NanoMod: a computational tool to detect DNA modifications using Nanopore long-read sequencing data

Background
Recent advances in single-molecule sequencing techniques, such as Nanopore sequencing, improved read length, increased sequencing throughput, and enabled direct detection of DNA modifications through the analysis of raw signals. These DNA modifications include naturally occurring modifications such as DNA methylations, as well as modifications that are introduced by DNA damage or through synthetic modifications to one of the four standard nucleotides.

Methods
To improve the performance of detecting DNA modifications, especially synthetically introduced modifications, we developed a novel computational tool called NanoMod.
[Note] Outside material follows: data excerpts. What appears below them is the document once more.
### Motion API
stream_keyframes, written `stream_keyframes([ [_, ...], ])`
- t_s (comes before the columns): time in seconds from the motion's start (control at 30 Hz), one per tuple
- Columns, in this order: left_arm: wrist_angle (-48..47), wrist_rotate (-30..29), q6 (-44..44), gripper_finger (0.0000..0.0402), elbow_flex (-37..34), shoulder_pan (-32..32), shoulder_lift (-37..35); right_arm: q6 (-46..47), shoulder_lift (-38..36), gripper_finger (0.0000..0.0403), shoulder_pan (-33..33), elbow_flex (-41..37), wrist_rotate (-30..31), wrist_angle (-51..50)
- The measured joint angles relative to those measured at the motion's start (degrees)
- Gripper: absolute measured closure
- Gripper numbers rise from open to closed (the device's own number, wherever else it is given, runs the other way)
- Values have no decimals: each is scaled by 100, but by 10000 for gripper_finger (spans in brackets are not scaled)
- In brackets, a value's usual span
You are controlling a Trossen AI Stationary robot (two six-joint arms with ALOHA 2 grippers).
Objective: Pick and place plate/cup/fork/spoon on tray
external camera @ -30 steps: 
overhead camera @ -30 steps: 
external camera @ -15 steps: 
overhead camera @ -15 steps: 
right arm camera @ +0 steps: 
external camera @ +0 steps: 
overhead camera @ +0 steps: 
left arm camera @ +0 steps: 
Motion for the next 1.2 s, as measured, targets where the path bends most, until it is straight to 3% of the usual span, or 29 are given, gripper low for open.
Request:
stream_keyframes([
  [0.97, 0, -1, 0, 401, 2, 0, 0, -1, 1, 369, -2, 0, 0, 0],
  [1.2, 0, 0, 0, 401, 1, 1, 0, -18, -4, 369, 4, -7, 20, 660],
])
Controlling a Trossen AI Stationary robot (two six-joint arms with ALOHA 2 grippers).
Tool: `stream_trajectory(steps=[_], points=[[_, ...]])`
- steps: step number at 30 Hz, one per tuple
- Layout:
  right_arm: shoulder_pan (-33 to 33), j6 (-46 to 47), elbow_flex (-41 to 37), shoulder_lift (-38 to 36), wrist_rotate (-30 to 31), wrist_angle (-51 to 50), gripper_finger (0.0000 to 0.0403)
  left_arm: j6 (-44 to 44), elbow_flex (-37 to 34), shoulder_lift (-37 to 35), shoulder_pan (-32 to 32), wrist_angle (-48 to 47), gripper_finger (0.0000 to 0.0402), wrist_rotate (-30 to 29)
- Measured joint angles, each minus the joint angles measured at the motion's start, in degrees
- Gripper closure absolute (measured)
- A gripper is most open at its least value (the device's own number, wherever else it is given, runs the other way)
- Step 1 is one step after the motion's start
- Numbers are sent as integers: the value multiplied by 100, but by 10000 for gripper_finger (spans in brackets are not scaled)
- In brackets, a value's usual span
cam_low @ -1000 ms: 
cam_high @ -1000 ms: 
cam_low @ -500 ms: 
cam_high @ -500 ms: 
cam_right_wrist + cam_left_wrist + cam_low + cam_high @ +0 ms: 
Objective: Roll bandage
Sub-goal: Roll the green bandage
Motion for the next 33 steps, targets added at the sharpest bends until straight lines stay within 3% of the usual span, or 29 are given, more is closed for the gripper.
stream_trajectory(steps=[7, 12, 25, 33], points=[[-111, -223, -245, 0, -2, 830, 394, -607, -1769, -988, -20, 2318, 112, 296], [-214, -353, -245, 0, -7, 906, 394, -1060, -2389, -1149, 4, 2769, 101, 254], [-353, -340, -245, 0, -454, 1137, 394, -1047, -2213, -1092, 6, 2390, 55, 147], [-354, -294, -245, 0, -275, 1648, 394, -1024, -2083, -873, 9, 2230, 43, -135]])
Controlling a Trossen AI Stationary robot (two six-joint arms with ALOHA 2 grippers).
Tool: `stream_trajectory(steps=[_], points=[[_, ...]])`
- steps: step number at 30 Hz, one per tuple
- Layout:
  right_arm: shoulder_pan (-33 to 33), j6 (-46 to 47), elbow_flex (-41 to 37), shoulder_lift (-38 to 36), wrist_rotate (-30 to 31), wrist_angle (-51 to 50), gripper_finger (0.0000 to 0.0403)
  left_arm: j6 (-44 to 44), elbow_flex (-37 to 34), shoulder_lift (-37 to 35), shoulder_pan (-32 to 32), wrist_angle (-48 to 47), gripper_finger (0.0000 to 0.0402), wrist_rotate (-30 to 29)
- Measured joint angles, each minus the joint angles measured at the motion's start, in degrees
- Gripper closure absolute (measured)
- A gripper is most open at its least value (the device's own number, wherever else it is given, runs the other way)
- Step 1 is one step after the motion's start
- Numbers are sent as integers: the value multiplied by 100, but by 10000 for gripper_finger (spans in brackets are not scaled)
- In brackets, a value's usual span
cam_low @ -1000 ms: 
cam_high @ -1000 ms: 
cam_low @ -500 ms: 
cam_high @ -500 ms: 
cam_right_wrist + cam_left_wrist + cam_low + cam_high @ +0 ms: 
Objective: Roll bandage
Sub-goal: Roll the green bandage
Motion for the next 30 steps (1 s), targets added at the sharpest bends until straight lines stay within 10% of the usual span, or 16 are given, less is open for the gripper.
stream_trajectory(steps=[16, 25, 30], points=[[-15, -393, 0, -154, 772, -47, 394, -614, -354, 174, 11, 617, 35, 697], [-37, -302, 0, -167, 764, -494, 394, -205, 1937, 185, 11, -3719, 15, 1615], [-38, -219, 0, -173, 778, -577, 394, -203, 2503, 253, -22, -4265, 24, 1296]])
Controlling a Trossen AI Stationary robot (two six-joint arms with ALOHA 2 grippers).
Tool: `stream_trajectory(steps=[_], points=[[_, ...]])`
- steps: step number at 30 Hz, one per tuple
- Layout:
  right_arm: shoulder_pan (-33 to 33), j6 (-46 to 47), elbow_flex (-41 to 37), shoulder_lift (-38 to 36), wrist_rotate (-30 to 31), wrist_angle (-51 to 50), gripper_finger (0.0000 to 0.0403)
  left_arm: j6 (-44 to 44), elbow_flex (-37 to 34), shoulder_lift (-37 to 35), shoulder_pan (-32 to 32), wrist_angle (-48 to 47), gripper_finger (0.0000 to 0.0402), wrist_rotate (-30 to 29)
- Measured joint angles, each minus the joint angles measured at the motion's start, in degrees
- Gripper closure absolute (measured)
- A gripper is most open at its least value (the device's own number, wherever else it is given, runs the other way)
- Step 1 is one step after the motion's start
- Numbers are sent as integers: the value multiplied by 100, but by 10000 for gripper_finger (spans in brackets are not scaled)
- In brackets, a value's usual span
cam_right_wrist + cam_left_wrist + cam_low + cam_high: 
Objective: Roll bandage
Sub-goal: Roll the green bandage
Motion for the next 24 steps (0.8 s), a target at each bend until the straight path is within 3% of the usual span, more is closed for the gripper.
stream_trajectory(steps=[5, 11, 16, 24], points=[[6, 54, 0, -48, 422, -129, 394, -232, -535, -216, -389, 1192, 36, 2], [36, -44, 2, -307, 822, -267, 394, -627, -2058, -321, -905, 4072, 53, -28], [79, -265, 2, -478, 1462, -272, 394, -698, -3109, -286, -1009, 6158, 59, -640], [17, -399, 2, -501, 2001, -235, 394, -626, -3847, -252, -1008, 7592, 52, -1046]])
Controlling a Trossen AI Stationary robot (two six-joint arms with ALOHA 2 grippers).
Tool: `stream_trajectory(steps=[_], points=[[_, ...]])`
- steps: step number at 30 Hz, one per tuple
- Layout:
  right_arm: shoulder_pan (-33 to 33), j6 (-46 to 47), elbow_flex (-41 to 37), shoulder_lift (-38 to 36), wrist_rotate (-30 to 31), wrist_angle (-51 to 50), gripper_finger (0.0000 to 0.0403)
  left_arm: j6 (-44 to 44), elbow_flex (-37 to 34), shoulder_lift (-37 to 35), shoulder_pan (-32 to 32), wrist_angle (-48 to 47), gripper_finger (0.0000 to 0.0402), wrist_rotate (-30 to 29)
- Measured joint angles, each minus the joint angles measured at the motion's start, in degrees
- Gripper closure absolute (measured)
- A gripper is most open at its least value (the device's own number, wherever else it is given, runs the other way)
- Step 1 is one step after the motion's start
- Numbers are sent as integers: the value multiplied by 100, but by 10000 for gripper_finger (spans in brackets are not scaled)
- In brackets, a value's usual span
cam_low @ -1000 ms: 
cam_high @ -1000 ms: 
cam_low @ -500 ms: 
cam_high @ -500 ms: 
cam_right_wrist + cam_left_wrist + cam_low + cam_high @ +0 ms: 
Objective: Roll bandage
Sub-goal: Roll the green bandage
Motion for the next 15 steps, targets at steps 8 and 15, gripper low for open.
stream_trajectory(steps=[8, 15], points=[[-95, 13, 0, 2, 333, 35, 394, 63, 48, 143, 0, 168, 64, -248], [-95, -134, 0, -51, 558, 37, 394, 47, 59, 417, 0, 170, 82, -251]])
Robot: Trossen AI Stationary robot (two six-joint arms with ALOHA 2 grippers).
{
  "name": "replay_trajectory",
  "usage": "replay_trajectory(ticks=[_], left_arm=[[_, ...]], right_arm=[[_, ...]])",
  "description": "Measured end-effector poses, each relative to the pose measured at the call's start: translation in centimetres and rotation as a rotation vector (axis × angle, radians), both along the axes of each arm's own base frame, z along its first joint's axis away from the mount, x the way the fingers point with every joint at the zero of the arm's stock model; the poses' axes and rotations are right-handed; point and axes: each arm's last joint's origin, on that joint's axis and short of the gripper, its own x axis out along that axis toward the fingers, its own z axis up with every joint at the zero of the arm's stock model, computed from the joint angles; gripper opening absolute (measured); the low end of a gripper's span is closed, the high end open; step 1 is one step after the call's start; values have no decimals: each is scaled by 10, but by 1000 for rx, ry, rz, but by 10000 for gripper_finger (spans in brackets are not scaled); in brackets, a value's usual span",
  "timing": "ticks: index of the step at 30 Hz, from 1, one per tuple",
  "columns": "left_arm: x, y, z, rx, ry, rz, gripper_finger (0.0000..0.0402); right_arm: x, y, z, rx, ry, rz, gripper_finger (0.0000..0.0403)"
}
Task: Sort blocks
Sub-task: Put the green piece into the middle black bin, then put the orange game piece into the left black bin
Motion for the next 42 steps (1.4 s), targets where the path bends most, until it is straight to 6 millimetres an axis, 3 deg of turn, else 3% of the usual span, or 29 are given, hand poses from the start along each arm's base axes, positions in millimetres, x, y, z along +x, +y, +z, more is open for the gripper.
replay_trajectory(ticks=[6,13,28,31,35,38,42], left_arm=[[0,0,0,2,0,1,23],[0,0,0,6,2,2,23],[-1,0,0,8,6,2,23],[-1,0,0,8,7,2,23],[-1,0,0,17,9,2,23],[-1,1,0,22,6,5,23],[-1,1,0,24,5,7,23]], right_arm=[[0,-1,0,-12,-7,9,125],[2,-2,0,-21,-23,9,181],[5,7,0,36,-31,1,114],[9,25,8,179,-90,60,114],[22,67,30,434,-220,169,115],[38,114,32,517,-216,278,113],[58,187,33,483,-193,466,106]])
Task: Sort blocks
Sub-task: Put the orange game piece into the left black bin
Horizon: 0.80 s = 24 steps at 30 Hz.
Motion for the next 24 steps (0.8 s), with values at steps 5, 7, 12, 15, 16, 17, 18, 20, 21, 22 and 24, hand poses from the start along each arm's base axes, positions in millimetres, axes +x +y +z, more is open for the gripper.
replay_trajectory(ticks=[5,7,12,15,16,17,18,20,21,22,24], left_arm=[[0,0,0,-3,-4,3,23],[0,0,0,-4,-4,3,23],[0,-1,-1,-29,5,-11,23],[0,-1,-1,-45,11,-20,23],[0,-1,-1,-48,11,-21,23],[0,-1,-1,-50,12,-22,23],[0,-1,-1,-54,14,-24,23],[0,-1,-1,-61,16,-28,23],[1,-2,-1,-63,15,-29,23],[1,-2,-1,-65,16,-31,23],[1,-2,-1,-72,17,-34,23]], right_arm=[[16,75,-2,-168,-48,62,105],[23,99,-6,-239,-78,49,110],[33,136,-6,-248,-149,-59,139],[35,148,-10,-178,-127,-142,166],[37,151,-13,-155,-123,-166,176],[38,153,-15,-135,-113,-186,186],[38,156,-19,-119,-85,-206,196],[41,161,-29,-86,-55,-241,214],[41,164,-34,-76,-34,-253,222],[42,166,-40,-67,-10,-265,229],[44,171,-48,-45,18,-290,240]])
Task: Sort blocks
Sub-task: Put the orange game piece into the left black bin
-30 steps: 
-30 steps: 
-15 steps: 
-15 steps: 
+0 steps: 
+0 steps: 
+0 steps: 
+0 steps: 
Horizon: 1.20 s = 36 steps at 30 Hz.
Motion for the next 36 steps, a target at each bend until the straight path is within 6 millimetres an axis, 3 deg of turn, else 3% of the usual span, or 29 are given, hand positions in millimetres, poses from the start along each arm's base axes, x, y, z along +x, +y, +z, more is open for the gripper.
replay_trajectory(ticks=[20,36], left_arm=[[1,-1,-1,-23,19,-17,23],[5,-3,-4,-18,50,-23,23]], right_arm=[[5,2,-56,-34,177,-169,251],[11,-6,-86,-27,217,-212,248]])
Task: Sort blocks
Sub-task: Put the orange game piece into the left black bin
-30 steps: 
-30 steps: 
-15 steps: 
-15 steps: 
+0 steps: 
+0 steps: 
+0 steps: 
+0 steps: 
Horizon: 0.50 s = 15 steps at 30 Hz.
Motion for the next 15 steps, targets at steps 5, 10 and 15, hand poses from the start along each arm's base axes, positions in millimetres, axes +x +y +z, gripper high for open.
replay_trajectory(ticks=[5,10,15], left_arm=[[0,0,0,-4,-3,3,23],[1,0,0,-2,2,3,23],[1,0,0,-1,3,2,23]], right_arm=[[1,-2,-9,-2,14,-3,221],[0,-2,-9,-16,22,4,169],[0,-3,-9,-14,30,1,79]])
NanoMod takes raw signal data on a pair of DNA samples with and without modified bases, extracts signal intensities, performs base error correction based on a reference sequence, and then identifies bases with modifications by comparing the distribution of raw signals between two samples, while taking into account of the effects of neighboring bases on modified bases (“neighborhood effects”).

Results
We evaluated NanoMod on simulation data sets, based on different types of modifications and different magnitudes of neighborhood effects, and found that NanoMod outperformed other methods in identifying known modified bases. Additionally, we demonstrated superior performance of NanoMod on an E. coli data set with 5mC (5-methylcytosine) modifications.

Conclusions
In summary, NanoMod is a flexible tool to detect DNA modifications with single-base resolution from raw signals in Nanopore sequencing, and will facilitate large-scale functional genomics experiments that use modified nucleotides.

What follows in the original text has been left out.